Pabrik-pabrik tepung terigu di Indonesia berencana untuk mengimpor setidaknya 1 juta ton gandum dari Amerika Serikat (AS). Kesepakatan ini akan diresmikan oleh Asosiasi Produsen Tepung Terigu Indonesia (APTINDO).
Langkah ini diambil sebagai respons terhadap potensi dampak negatif dari kebijakan tarif tinggi yang mungkin diberlakukan oleh AS kepada berbagai negara, termasuk Indonesia.
Menteri Koordinator Bidang Perekonomian, Airlangga Hartarto, mengungkapkan bahwa peningkatan impor produk pertanian dari AS adalah strategi untuk menghindari tarif yang lebih ketat yang akan berlaku mulai 1 Agustus 2025 jika tidak ada kesepakatan baru.
Kesepakatan tersebut mencakup impor 1 juta ton gandum setiap tahun selama lima tahun ke depan, dengan nilai total diperkirakan mencapai US$1,25 miliar, atau sekitar Rp24,34 triliun berdasarkan kurs Rp16.225 per dolar AS pada penutupan perdagangan 7 Juli 2025.
Ketua Umum APTINDO, Franciscus (Franky) Welirang, menyatakan bahwa kesepakatan antara APTINDO dan asosiasi gandum AS akan berlaku mulai tahun 2026 hingga 2030, dengan nilai sekitar US$250 juta per tahun.

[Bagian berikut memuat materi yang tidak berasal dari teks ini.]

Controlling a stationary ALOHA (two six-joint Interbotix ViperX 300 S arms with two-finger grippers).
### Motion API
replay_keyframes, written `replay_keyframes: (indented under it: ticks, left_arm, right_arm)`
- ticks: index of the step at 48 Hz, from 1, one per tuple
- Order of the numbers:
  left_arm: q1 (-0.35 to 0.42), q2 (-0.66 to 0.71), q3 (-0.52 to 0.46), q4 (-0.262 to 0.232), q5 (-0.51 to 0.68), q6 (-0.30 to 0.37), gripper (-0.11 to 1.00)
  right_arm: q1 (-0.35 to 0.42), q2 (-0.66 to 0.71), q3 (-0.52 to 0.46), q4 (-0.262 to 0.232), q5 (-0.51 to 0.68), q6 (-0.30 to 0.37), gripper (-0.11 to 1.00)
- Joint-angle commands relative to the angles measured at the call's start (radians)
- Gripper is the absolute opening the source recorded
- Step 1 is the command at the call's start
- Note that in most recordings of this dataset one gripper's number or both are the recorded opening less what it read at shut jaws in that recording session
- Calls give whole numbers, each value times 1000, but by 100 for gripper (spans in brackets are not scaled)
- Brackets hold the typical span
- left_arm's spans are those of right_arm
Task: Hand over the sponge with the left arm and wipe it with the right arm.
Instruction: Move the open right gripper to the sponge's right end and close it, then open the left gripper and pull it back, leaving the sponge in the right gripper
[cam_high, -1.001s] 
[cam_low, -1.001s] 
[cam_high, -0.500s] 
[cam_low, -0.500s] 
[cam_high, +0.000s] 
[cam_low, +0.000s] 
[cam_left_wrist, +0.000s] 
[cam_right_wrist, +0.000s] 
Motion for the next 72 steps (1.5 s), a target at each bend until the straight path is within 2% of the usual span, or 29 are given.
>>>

Penandatanganan kesepakatan ini dijadwalkan berlangsung di Jakarta pada hari yang sama.
Franky menambahkan bahwa kesepakatan ini adalah hasil kolaborasi antara pelaku usaha swasta Indonesia dan AS dalam konteks negosiasi tarif.
Sebelumnya, mantan Presiden AS, Donald Trump, mengumumkan rencana penerapan tarif baru terhadap berbagai negara, dengan potensi pungutan yang lebih tinggi dari pengumuman sebelumnya pada April 2025. Tarif yang diumumkan pada April 2025 sempat ditunda selama 90 hari.
Indonesia, sebagai mitra dagang utama AS, berpotensi menghadapi tarif sebesar 32%, di luar tarif dasar sebesar 10%.
Kantor perwakilan perdagangan AS mencatat bahwa nilai perdagangan antara Indonesia dan AS pada tahun 2024 menunjukkan defisit sebesar US$17,9 miliar bagi AS, meningkat sekitar 5,4% dari tahun sebelumnya.
Menko Airlangga berkomitmen untuk meningkatkan impor energi dan barang dari AS guna menyeimbangkan defisit tersebut.